* ACTIVITY *
Work through the data below and copy out every line where "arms" is found.
__________
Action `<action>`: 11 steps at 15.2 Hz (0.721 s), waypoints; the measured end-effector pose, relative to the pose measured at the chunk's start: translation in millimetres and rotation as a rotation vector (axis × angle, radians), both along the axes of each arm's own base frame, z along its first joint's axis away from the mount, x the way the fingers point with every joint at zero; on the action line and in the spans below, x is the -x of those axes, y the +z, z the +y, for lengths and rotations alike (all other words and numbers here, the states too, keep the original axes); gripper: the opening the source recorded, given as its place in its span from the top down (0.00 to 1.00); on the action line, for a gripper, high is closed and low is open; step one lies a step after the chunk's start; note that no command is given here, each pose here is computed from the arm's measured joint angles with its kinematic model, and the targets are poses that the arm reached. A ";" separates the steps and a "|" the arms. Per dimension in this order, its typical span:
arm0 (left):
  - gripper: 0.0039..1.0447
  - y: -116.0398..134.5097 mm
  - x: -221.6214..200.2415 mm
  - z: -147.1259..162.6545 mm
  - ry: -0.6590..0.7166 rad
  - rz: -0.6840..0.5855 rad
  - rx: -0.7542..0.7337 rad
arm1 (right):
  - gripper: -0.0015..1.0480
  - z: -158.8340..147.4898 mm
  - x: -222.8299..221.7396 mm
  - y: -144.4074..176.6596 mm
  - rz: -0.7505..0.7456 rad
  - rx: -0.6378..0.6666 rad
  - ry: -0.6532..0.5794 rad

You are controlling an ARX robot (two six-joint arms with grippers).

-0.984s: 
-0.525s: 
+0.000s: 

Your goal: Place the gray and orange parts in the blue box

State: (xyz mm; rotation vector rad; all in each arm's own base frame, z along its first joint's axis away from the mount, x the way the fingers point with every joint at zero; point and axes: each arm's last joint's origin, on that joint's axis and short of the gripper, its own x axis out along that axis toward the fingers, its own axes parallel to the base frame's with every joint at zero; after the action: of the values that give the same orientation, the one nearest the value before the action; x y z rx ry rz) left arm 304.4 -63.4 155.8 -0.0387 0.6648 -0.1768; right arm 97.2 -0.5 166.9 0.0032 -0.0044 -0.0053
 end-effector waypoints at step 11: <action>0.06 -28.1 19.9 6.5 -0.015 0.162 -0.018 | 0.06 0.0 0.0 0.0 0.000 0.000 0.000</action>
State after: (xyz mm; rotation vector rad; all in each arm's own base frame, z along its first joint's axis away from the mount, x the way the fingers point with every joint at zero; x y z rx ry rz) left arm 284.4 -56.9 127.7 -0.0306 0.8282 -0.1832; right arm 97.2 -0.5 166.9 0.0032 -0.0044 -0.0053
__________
* SOLUTION BELOW *
Action `<action>`: 11 steps at 15.2 Hz (0.721 s), waypoints; the measured end-effector pose, relative to the pose measured at the chunk's start: translation in millimetres and rotation as a rotation vector (axis × angle, radians), both along the axes of each arm's own base frame, z along its first joint's axis away from the mount, x the way the fingers point with every joint at zero; on the action line and in the spans below, x is the -x of those axes, y the +z, z the +y, for lengths and rotations alike (all other words and numbers here, the states too, keep the original axes); gripper: the opening the source recorded, given as its place in its span from the top down (0.00 to 1.00); on the action line, for a gripper, high is closed and low is open; step one lies a step after the chunk's start; note that no command is given here, each pose here is computed from the arm's measured joint angles with its kinematic model, and the targets are poses that the arm reached. A ";" separates the steps and a "|" the arms. Per dimension in this order, its typical span:
You are controlling an ARX robot (two six-joint arms with grippers).

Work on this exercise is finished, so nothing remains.